Hidrelétricas e mineradoras
Rubem Mauro, representante do Comitê de Bacia Hidrográfica do Rio Cuiabá, reforçou a dificuldade de abastecimento de água em alguns locais da região, como no município de Poconé (MT). Ele considera a ação do homem na região “catastrófica” e criticou a captação de água realizada pelas mineradoras, quando a prioridade deveria ser o abastecimento da população e dos animais.
Já Vicente Andreu, especialista em recursos hídricos, observou que as crises hídricas são acentuadas pela proliferação das usinas hidrelétricas. Ele sugere transformar os planos das bacias hidrográficas em lei, porque hoje eles são formulados, mas não têm força para ser implementados. Previstos pela Política Nacional de Recursos Hídricos, os planos são documentos que definem o planejamento do uso das águas de uma região. Além disso, ele sugere que a gestão dos planos seja mais participativa.
De acordo com Débora Calheiros, do Fórum Nacional da Sociedade Civil nos Comitês de Bacias Hidrográficas, atualmente existem 180 projetos de hidrelétricas nos rios formadores do Pantanal, sendo que 60 empreendimentos já estão instalados. Ela ressaltou a importância de se planejar o local de instalação para amenizar os impactos das hidrelétricas. Ela também chamou atenção para outro problema: a contaminação das águas por agrotóxicos.
Sala de acompanhamento
Superintendente de Operação e Eventos Críticos da Agência Nacional de Águas e Saneamento Básico (ANA), Joaquim Gondim Filho informou que o plano de recursos hídricos para a bacia hidrográfica do Rio Paraguai atualmente está sob análise do Conselho Nacional de Recursos Hídricos. Ele afirmou ainda que a ANA vai manter uma “sala de acompanhamento” permanente para monitoramento da região do Pantanal, para atuar de maneira preventiva.

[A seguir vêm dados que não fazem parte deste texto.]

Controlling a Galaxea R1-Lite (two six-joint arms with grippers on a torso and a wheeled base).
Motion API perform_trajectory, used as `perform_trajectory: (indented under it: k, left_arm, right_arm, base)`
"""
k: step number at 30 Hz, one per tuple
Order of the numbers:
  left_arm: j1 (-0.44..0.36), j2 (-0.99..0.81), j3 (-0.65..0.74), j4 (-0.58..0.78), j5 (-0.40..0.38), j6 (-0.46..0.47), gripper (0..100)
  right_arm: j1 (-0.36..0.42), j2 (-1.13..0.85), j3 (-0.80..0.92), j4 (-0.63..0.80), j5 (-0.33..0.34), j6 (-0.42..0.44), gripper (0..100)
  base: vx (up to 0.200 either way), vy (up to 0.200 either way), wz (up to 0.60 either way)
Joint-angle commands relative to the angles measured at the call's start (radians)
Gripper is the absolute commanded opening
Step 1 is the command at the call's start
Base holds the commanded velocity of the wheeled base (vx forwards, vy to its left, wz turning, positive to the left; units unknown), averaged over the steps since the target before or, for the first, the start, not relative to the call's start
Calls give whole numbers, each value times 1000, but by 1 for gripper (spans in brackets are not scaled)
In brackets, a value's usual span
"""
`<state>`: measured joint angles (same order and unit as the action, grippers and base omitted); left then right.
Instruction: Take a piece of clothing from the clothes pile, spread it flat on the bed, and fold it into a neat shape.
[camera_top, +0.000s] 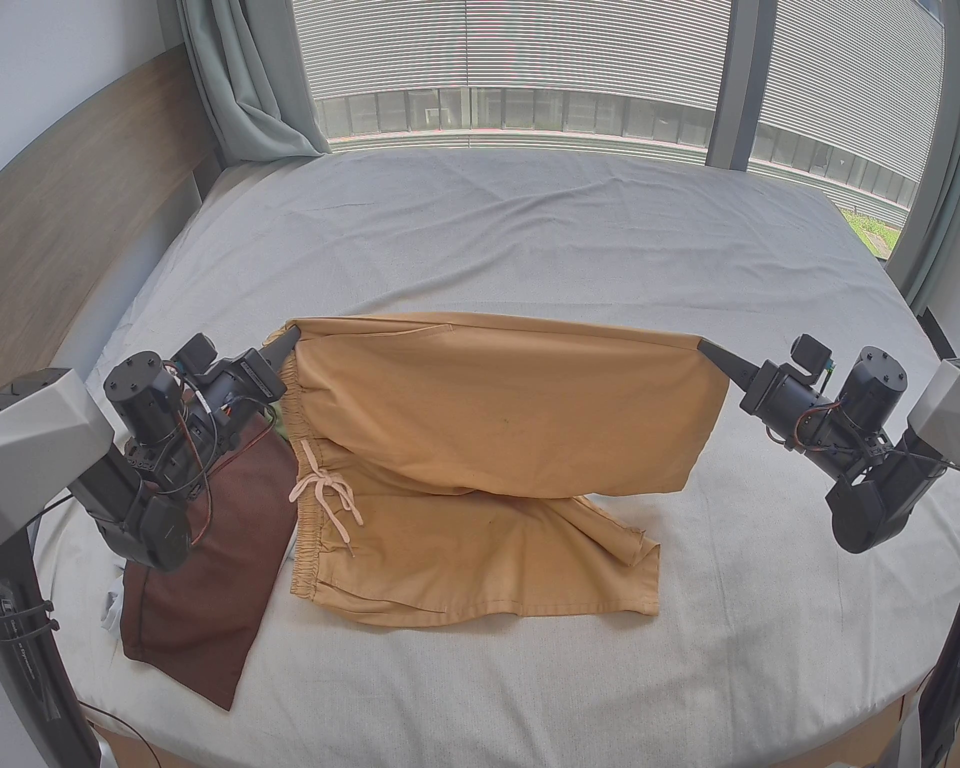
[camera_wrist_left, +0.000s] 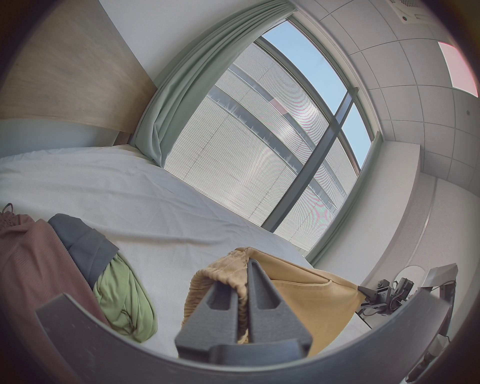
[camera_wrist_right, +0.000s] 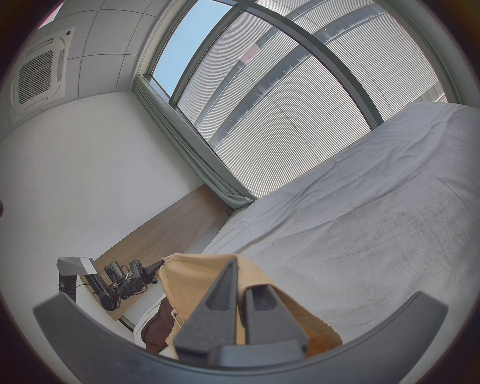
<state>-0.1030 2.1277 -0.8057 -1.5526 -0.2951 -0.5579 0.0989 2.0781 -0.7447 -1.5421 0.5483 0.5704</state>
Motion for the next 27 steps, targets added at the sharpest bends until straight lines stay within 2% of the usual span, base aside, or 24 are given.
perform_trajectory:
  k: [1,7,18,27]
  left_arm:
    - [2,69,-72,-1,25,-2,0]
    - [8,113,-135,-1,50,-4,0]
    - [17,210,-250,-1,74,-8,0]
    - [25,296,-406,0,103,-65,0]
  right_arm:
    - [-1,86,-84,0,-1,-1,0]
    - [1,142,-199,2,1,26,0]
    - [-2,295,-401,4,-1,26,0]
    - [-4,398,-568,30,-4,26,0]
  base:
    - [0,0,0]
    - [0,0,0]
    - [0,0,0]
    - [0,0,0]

Segundo Joaquim, a agência instalou uma “sala de crise” para discutir medidas de repostas para a situação atual, mas disse que a crise pode se prolongar. A atual seca na região do Alto Paraguai, conforme ele, é considerada um evento “raro”, que não ocorria, com essa gravidade, desde a década de 60, quando houve um período de seca de cerca de dez anos.
Iniciativa política
Maicon Veber, do Instituto Nacional de Pesquisas Espaciais (Inpe), informou que já houve enfraquecimento da massa de ar quente e seco na região do Pantanal, com chuvas pontuais em algumas áreas. Porém, as chuvas na primeira quinzena de outubro ainda estão abaixo da média prevista para o período, e as temperaturas estão acima da média. A previsão para os próximos 10 dias é de que haja aumento das chuvas na região central do Brasil, com chuvas regulares previstas para a segunda semana de novembro.
De acordo com Alberto Setzer, também do Inpe, os extremos climáticos estão se tornando mais comuns. Ele reiterou que 2020 é o pior ano, em termos de de queimadas na região do Pantanal, desde 1998 e que há décadas há tecnologia disponível para acompanhamento dos incêndios. “Se a gente já sabe onde e quando ocorrem os incêndios, se são mais intensos ou ou perigosos, o que está faltando? Não falta dado técnico, mas iniciativa institucional ou política para enfrentar a situação”, avaliou.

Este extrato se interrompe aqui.